JuliaCon Local Paris 2025

Benoît Richard


Interventions

02/10
17:00
10minutes
Probing quantum properties of molecules with Coulomb explosion imaging and brute-force optimization
Benoît Richard

The principle of Coulomb explosion imaging is simple: use a powerful x-ray pulse to slap a molecule so hard that it (literally) explodes into its constituting atoms. The fragments can then be measured to produce an indirect image of the molecule.

Currently, a key question in the Coulomb explosion community is what we can actually learn from these measurements. What information is preserved about the state of the molecule just before it exploded?

Our simulations show that if the detectors are perfect, we can use this method to image advanced properties of the molecule, namely the high dimensional shape of its ground-state quantum fluctuations. Unfortunately, we can't directly use the experimental data to this end, because it suffers from several key limitations. We circumvent them by fitting a high-dimensional distribution to the data using gradient-based optimization to perform the fit. Then we simply perform our analysis on the fitted model.

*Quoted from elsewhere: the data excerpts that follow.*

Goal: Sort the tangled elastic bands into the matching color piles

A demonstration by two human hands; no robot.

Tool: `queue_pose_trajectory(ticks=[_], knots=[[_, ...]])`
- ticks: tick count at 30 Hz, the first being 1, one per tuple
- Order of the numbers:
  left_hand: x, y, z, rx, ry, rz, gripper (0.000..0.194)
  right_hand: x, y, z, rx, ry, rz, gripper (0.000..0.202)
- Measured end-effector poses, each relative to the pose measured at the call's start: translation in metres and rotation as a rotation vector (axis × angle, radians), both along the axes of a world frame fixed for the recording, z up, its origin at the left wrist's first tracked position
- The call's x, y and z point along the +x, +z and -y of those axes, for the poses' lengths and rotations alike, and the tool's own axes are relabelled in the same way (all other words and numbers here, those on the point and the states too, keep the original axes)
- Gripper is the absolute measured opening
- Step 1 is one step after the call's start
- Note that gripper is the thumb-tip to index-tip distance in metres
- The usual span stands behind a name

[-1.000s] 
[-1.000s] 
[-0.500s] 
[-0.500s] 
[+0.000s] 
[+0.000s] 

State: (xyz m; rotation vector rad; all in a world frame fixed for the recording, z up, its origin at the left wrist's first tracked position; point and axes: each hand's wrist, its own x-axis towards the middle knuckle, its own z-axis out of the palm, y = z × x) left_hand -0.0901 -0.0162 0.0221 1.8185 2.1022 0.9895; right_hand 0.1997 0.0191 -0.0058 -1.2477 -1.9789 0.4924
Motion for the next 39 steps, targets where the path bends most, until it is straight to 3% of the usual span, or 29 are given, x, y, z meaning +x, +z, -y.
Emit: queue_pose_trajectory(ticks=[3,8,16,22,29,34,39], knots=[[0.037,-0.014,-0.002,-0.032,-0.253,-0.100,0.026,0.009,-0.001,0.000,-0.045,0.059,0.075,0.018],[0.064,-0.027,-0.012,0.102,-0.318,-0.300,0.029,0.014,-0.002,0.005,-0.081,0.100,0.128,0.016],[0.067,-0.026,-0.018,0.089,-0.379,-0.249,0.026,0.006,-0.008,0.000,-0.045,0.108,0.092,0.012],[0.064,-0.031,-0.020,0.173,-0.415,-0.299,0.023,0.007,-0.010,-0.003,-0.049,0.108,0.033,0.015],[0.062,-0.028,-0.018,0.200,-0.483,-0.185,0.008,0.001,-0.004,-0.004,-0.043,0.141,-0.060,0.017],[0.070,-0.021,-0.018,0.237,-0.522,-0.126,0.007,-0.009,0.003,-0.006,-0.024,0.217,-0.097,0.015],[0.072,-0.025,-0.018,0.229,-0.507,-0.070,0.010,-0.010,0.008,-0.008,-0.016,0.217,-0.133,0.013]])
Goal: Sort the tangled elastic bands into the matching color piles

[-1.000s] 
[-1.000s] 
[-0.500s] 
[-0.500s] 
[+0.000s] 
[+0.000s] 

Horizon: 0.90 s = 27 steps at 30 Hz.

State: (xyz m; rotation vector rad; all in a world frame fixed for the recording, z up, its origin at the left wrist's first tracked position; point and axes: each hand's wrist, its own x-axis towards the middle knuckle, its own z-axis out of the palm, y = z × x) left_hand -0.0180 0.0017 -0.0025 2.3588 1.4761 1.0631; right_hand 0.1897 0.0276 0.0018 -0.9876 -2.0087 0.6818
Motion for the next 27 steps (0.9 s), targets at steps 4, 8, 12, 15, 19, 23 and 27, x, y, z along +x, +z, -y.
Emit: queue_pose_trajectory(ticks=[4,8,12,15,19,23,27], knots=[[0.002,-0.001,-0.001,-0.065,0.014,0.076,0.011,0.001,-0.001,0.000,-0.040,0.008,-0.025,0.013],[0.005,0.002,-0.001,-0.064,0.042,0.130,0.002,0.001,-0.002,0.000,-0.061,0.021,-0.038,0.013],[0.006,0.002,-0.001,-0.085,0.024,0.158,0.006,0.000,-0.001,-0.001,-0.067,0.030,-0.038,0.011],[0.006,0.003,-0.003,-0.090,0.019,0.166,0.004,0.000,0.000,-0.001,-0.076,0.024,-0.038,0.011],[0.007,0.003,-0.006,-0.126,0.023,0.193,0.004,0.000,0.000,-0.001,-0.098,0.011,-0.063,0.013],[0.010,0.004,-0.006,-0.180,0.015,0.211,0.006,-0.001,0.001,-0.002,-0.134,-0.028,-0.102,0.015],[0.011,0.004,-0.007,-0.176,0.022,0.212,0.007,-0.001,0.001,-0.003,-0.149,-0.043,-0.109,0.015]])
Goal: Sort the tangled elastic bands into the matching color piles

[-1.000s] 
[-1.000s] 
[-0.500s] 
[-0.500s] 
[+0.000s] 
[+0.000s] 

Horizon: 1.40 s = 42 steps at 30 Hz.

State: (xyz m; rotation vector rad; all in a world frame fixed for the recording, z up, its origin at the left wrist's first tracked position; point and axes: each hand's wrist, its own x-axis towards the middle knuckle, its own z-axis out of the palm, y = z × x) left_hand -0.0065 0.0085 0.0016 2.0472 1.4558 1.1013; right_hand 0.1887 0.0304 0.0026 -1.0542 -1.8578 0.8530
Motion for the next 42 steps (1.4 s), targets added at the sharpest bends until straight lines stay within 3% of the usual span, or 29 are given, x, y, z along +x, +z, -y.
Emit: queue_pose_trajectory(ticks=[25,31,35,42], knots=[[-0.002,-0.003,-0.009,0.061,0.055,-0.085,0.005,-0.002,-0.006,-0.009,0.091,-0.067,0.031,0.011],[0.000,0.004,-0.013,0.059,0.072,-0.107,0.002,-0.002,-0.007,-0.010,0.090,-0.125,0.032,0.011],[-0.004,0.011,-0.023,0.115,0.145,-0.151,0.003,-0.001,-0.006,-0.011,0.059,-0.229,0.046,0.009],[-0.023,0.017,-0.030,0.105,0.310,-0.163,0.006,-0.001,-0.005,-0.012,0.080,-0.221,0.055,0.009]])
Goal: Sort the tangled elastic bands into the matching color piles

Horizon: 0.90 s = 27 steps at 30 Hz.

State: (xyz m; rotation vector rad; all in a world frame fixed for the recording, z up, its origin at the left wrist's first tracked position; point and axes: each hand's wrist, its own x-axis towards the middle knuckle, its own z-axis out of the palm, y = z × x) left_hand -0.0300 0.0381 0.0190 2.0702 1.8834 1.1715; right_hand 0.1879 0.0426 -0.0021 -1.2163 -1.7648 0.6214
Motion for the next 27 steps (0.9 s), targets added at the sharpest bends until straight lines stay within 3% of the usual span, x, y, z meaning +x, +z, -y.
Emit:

Putting everything together, we demonstrate that the experiment indeed succeeds in imaging subtle quantum properties of the studied molecule.

Quantum
Amphithéâtre Jean-Baptiste Say
02/10
17:30
30minutes
IntervalArithmetic.jl v1.0 - Intervals that you can trust.
Benoît Richard

Floating point numbers are beautiful but are limited. If we push them hard enough, computations that use them become inaccurate, and they are only a very thin sample of all real numbers. In contrast, considering intervals on the real line provides strict guarantee and accuracy and allows to draw general conclusions on continuous subsets of the real line. With intervals, a range of rigorous numerical proofs of mathematical facts can be performed.F or example, the existence or absence of solutions to an equation can be established and proven. By defining all required basic arithmetic operations on intervals, they can be used in arbitrary code, extending their benefits to all sort of calculations.

The goal of IntervalArithmetics.jl is to bring this method to the Julia ecosystem, without sacrificing Julia's flexibility. To reach this objective, we must face a difficult challenge: how to guarantee that interval computations stay rigorous while seamlessly being performed in codes that are, in general, unaware of the existence of interval arithmetic?

In this talk, I will present the strategies that we have implemented for the 1.0 version of the package which allows safe and easy use of rigorous interval computations in Julia, and how it can be applied to root-finding problems.